Multiply by alpha seems the right thing to do but I don't think that numTerms should be used. The frequency for each term is computed as the number of occurrences of this term across all documents so using the total term frequency for the entire corpus seems appropriate.
Also numTerms is unknown when the shard contains more than one segment so the value will be -1 most of the time (see #27149). I think we should always use the total term frequency and removes numTerms entirely from the formula.
Although I am not sure about the original intentions so I am also interested in what @s1monw thinks of this ;)

shaie · 2017-10-27T15:50:31Z

Multiply by alpha seems the right thing to do but I don't think that numTerms should be used. The frequency for each term is computed as the number of occurrences of this term across all documents so using the total term frequency for the entire corpus seems appropriate.

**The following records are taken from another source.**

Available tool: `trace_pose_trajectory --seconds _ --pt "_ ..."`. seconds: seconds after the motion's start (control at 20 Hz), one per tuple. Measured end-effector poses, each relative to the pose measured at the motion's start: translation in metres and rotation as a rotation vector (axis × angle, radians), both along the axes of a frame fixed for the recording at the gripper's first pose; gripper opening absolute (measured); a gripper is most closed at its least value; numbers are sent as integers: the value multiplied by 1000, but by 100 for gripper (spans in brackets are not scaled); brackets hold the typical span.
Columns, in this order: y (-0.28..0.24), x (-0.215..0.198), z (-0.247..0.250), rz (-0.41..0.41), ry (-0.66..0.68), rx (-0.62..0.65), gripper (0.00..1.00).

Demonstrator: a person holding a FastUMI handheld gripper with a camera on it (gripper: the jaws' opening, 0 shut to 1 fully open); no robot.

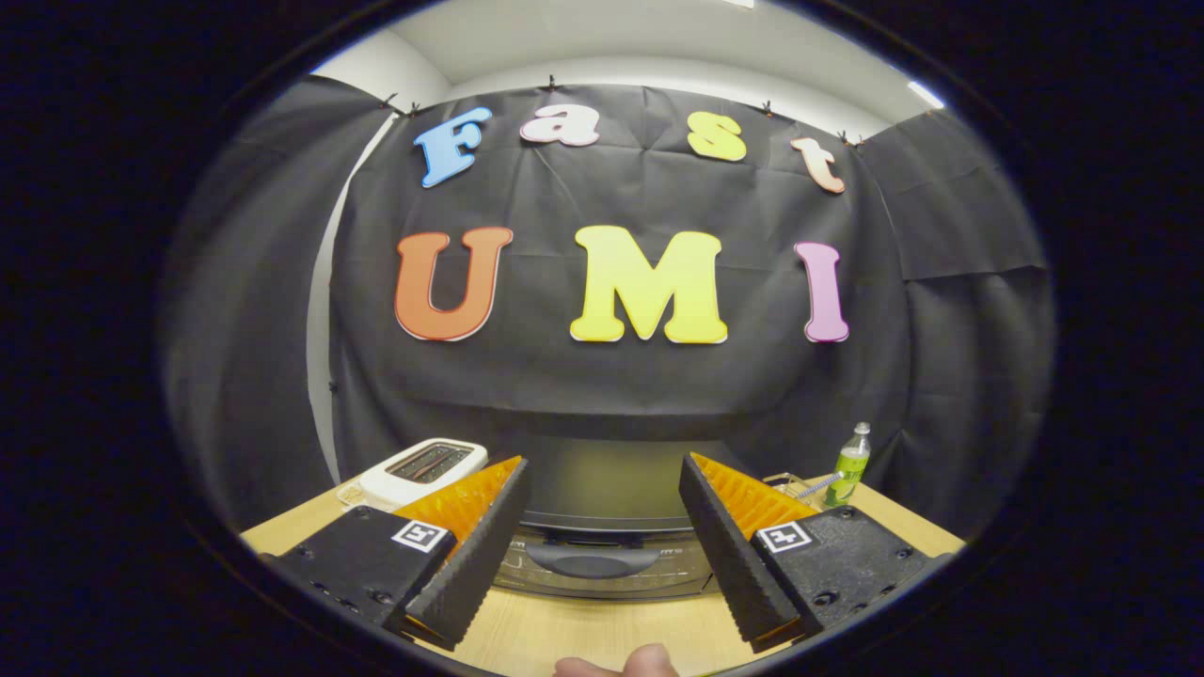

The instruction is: Open the toaster oven, put the food inside, and close the toaster oven door.

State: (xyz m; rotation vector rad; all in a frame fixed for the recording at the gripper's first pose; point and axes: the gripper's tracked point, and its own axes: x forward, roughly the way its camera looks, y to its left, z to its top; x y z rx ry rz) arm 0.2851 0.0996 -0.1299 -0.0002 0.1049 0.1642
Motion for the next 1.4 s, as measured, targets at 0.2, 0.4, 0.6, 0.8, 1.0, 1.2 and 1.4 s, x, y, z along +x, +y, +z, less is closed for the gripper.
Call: trace_pose_trajectory --seconds 0.2,0.4,0.6,0.8,1.0,1.2,1.4 --pt "6 32 -43 -29 58 -38 100" --pt "14 37 -72 -23 103 -34 100" --pt "11 38 -85 -27 101 -52 100" --pt "12 36 -91 -32 106 6 100" --pt "9 15 -94 -23 89 -3 100" --pt "4 -20 -108 -11 125 -10 100" --pt "1 -45 -124 -19 147 -39 100"
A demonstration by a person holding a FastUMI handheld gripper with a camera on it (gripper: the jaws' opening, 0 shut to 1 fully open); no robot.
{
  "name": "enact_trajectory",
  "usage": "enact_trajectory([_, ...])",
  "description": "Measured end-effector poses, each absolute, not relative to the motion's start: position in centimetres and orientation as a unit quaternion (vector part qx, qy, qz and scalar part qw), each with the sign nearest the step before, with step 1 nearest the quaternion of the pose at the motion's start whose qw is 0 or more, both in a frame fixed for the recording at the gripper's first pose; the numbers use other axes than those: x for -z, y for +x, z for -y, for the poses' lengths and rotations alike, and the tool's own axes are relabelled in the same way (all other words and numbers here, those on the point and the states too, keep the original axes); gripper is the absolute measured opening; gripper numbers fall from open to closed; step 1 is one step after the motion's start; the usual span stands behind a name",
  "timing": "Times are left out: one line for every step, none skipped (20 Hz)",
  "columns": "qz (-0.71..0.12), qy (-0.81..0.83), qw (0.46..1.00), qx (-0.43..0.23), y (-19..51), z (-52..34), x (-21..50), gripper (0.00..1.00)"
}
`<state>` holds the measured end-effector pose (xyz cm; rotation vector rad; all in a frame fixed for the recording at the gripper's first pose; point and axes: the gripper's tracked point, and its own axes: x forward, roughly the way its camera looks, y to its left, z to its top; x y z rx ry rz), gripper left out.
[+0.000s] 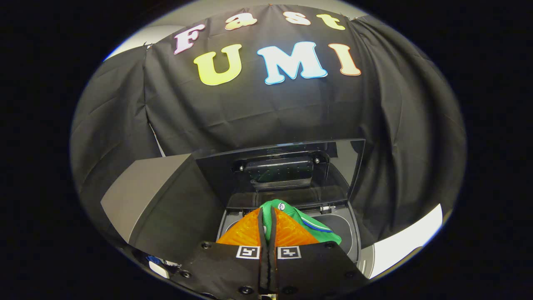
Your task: Put the clothes into the washing machine and then close the washing machine lid.
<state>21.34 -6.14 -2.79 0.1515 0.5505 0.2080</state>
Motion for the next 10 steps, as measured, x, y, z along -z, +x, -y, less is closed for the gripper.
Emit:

The idea of this smoothing comes from the MLE (Maximum Likelihood Estimation). We compute the probability of a term P(t1) as ttf(t1) / sum_ttf. In order to account for non existing terms which have some minor probability, we smooth the probability. In Laplace, aka Additive, you can add k where k is between 0 and 1. If you add 1 to a term in the numerator, you have to account that in the divider by adding one to all unique terms (to keep the probabilities the same). If you add k < 1 then you add k*numTerms to the divider. That's the probability theory behind it. If we'll add vocabSize == sum_ttf, we'll add a much larger value to the divider than we should, and therefore lower the probability of all other terms more than we want to.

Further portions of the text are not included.